In her grip, lit by the tiny lamps all over us, is a credit card with her name on it: Holly Schneider. It's one I recognize very well—because it paid for my recent highlights and makeup.
Based on the look of confusion on Holly's face, she doesn't recognize it at all. Of course she doesn't; she never even opened the application.
But slowly, second by second, she gets it. Understanding dawns.
And she turns to look at me.
Chapter 38
"I can explain." Can I? No, I can't, not properly. Another lie, then. "It was..."
But I trail off in the middle of the sentence, because she's looking at me, everything she's feeling on her face.
When I imagined this moment, the moment I'll be exposed to her, it went a dozen different ways. Maybe Cole told her about my brother; maybe he explained I lied about my name. Or Tanner told her, or Blake, maybe even Lukas if he knew about it.

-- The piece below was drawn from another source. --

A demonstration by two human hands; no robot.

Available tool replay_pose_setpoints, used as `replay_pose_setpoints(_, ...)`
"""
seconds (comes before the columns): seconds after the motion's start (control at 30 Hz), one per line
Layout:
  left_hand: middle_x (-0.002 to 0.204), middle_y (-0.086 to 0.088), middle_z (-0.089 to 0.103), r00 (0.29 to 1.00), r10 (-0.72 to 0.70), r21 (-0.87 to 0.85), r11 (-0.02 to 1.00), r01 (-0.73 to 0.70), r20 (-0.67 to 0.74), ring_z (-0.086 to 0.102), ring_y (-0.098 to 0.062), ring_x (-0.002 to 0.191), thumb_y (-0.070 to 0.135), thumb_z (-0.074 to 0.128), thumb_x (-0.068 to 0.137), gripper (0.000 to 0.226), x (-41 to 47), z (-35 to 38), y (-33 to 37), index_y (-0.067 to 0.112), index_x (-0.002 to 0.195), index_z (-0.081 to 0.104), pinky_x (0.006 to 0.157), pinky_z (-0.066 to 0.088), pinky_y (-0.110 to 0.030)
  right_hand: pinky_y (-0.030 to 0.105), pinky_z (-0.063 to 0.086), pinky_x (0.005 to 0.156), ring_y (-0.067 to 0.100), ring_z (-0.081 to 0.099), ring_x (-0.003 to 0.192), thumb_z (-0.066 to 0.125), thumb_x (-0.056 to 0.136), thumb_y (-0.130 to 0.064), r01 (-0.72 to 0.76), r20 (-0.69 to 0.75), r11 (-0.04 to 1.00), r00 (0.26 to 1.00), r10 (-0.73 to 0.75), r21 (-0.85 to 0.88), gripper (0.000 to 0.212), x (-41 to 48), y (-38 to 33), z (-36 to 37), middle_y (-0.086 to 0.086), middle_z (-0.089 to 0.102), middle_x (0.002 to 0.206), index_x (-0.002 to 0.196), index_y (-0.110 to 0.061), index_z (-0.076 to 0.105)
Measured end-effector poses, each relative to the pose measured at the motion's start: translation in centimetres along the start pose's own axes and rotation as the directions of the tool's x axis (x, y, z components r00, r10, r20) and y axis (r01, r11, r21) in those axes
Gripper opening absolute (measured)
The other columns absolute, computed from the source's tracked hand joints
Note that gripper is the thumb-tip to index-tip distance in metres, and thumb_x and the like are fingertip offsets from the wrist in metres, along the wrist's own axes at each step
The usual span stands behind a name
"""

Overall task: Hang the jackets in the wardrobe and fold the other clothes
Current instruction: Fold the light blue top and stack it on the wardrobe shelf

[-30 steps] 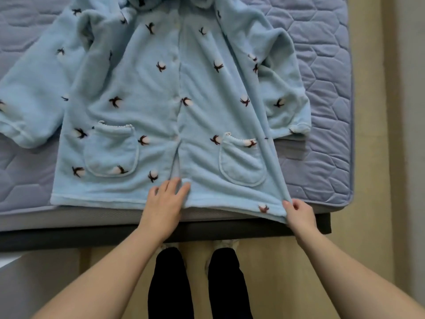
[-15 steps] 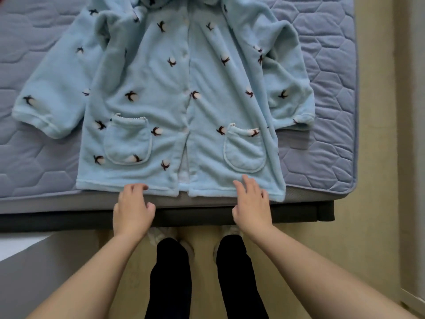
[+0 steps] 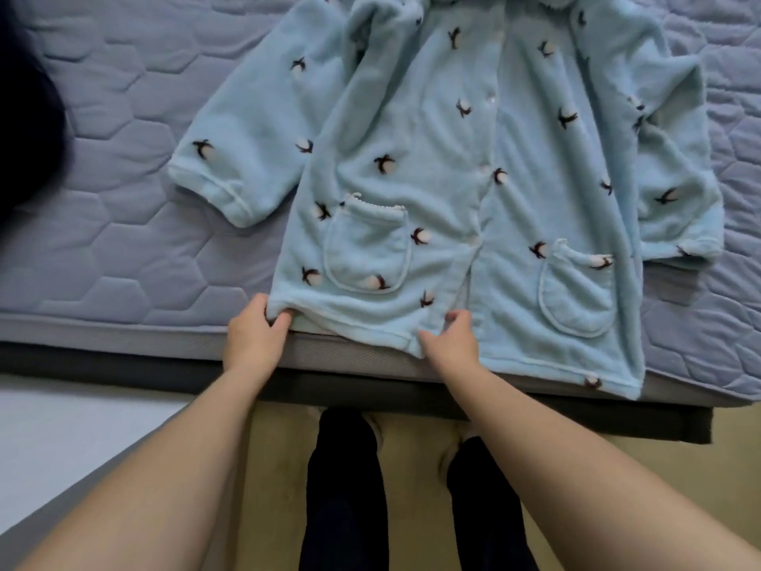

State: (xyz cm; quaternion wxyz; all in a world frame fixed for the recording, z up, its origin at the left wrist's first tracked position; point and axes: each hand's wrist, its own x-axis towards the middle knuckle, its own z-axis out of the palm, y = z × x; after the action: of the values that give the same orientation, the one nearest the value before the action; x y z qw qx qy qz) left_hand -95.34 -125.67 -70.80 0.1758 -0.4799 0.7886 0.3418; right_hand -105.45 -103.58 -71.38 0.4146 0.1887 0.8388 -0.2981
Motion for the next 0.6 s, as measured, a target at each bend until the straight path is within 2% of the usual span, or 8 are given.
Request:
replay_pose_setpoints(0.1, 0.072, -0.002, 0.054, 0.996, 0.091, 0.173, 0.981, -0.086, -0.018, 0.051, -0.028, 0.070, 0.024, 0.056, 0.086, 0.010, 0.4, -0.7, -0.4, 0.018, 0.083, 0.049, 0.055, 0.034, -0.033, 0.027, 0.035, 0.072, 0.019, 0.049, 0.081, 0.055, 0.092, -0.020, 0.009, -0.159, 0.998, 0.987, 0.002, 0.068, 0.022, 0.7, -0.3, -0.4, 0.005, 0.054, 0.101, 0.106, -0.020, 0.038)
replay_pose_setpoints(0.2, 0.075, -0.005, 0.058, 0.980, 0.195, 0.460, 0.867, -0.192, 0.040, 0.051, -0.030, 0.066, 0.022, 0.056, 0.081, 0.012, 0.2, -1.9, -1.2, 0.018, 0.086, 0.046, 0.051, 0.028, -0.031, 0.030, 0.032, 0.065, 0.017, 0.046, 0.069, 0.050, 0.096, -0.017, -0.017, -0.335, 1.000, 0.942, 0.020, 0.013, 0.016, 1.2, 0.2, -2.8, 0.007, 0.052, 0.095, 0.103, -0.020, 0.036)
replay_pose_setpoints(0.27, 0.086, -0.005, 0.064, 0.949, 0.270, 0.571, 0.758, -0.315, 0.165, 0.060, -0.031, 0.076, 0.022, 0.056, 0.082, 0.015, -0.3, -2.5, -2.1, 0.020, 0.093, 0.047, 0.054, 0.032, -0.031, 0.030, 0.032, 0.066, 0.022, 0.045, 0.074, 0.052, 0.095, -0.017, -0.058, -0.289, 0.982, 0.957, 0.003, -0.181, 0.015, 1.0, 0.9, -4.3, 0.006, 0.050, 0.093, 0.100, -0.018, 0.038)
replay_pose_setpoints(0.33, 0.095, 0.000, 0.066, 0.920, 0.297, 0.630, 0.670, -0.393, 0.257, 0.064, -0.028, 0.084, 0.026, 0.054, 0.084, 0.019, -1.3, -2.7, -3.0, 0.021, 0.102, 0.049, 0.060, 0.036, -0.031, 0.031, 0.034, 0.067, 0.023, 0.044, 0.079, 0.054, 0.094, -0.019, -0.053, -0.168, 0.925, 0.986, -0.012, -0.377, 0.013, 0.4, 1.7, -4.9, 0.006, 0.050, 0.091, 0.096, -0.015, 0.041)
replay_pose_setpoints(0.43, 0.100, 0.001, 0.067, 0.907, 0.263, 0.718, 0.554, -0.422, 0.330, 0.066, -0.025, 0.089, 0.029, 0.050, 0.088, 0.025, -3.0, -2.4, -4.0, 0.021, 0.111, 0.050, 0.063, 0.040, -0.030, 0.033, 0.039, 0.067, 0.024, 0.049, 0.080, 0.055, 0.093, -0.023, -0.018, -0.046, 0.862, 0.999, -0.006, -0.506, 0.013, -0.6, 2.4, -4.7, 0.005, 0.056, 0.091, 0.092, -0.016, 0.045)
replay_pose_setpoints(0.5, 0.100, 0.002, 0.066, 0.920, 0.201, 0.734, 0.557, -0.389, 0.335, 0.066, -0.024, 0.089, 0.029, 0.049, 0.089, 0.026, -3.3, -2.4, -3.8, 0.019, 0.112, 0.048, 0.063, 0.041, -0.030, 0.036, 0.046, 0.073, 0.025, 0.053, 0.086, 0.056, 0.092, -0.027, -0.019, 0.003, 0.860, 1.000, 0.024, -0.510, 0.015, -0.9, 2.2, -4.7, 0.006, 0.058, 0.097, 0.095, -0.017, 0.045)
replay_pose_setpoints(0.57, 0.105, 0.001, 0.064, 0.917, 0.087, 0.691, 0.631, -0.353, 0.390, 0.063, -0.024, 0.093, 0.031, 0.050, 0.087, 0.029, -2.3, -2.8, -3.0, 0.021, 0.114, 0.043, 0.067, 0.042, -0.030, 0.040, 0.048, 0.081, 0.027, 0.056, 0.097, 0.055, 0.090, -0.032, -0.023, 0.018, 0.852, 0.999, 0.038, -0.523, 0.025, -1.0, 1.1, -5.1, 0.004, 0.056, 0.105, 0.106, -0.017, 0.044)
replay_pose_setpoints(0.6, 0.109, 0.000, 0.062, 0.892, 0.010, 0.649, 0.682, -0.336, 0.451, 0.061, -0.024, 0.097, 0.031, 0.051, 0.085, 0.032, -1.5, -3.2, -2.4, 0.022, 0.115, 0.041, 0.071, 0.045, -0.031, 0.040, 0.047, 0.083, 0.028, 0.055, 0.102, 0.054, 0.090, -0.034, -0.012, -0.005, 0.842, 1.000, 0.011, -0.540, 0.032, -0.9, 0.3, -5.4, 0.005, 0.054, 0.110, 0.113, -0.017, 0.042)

The Holly I imagined ranted. Yelled. Kicked me out of our room, out of the Rosalinds, and no longer considered me a friend. She joined Cole in his taunting pranks and bullying. She stood over me after the fall from the rock climbing wall, a sneer on her face, her shiny dark hair like a curtain behind her.
The real Holly is looking at me right now, not in anger or resentment or superiority. Because the real Holly isn't angry.
She's betrayed.
There are tears in the corners of her eyes. A frown that wrinkles her forehead. Bitterness to her lips, which quiver with sadness.

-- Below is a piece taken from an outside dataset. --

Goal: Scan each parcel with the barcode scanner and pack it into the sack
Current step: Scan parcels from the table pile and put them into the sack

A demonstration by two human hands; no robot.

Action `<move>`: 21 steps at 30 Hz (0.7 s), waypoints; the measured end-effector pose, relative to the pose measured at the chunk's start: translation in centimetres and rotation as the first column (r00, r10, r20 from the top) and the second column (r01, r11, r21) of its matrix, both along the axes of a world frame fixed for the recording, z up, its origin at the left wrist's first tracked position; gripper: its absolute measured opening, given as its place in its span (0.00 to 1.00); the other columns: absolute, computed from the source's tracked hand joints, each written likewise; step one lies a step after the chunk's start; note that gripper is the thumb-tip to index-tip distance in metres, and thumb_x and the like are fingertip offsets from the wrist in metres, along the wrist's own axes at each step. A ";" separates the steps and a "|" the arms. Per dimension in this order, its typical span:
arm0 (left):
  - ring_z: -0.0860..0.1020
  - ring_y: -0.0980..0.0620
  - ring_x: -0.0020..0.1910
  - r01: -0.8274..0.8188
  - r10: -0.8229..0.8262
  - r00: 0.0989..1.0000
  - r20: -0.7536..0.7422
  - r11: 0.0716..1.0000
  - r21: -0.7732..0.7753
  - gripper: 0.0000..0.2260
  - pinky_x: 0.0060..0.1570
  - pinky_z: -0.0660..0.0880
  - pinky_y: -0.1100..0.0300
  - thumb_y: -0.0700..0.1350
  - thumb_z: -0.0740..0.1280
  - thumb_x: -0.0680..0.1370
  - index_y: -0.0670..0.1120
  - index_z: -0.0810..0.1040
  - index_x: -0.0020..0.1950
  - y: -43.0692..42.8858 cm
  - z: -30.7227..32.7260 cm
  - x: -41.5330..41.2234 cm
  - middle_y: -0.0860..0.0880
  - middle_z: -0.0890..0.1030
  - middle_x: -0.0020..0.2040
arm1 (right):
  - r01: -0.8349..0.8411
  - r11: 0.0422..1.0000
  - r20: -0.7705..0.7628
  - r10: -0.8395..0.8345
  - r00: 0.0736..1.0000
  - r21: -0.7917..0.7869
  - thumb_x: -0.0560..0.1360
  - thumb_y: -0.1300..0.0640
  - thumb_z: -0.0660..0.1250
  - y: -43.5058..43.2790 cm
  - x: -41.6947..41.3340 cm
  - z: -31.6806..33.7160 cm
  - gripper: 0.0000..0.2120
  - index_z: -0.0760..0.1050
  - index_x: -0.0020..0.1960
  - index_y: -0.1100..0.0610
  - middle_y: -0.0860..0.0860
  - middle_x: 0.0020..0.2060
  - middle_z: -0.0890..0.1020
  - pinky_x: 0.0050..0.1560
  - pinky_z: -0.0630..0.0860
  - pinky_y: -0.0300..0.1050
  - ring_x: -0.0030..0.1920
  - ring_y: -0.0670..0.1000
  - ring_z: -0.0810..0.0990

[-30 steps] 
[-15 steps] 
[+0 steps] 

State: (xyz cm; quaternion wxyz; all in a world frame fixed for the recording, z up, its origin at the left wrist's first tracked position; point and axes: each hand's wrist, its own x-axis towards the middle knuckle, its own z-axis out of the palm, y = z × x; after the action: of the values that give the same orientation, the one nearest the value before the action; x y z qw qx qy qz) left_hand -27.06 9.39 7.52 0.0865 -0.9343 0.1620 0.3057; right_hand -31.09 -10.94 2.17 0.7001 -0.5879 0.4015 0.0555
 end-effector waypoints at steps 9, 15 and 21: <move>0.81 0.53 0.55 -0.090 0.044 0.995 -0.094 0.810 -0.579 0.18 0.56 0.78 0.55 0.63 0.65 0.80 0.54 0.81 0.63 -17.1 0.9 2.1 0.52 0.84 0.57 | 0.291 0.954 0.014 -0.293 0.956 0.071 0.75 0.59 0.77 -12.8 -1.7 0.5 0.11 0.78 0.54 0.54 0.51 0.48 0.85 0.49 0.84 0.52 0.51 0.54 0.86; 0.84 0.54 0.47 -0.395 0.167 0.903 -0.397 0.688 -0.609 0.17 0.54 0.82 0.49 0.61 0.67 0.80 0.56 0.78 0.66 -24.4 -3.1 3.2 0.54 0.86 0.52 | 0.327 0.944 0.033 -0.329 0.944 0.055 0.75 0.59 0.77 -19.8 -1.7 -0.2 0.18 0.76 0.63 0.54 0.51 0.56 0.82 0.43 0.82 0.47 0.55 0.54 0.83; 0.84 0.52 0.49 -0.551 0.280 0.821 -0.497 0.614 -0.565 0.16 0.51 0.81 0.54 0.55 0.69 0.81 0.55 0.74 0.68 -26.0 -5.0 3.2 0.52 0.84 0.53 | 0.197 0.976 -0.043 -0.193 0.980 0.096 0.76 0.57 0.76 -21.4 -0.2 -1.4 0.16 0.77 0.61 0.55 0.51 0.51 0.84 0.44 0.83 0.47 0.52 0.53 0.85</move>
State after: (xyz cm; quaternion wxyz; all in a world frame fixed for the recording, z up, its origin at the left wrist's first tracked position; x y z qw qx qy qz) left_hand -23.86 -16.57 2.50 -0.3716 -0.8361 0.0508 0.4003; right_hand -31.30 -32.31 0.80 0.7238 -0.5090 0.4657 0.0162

I find that I can't lie to the real Holly.
Because unlike the version of her I imagined when I handed over her credit card and charged everything to her name, the real Holly is a good person. A true, loyal friend. One who deserved better than me.
"Why?" she asks, a tremble in her voice.
I can't seem to tell her anything but the truth. "Because you could afford it, and I couldn't."

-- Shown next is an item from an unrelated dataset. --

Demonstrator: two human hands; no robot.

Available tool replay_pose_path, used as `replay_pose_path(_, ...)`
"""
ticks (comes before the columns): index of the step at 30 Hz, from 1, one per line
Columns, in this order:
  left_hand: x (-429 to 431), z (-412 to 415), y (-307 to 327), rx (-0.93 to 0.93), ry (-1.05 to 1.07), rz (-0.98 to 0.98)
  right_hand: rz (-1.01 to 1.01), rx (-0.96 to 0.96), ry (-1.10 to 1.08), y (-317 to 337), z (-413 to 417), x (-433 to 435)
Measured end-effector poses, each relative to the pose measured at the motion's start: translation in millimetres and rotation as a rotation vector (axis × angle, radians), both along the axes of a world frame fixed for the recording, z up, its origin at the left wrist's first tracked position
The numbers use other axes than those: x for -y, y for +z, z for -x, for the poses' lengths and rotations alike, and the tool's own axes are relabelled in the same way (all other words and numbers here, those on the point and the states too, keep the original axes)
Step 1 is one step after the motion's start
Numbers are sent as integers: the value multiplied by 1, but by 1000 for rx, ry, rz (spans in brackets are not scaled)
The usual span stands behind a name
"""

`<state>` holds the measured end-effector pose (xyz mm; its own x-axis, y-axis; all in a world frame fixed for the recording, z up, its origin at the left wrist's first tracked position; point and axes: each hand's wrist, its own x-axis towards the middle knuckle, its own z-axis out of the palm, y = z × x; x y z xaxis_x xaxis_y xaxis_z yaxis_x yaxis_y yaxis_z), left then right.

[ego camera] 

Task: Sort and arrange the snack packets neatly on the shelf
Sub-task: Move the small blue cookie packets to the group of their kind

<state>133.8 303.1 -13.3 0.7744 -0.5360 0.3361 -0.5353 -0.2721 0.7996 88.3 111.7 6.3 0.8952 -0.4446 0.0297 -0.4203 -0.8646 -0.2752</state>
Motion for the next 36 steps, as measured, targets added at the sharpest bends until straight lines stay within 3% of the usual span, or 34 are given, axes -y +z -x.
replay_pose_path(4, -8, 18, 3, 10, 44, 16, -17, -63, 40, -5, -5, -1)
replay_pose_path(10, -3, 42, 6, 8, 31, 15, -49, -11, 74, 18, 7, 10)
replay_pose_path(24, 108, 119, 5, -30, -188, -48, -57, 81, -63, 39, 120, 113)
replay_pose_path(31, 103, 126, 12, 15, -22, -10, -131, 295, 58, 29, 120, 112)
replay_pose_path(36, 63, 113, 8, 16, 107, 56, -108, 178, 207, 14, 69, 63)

"Oh." She takes me in, her eyes looking at me from so close that I can see every shade of green in her irises. "If you had asked, I would have said yes."
Then she hands the credit card back.
I take it in numb fingers, every emotion drained out of me, so cold I find myself wishing for the fire from before. There's nothing in me now but fear—and regret.
Holly gets to her feet and turns to leave.
I scramble up after her, grabbing as much of my stuff off the ground as possible and dropping it into my purse. The credit card I shove into the front pocket, wincing at the feeling of it in my hand, its numbers already rubbed off slightly on one end from me handling it so many times, staring down at her name and wondering why she was born in one life and I was born in another.
"Holly, wait."
She doesn't slow down. Her long legs and her muscular calves take her down the path quickly. I know I should turn around, let her go and cool off elsewhere, but the panic in my chest won't let me do anything but chase her down and grab her shoulder to stop her from leaving me behind. "Holly, I can explain."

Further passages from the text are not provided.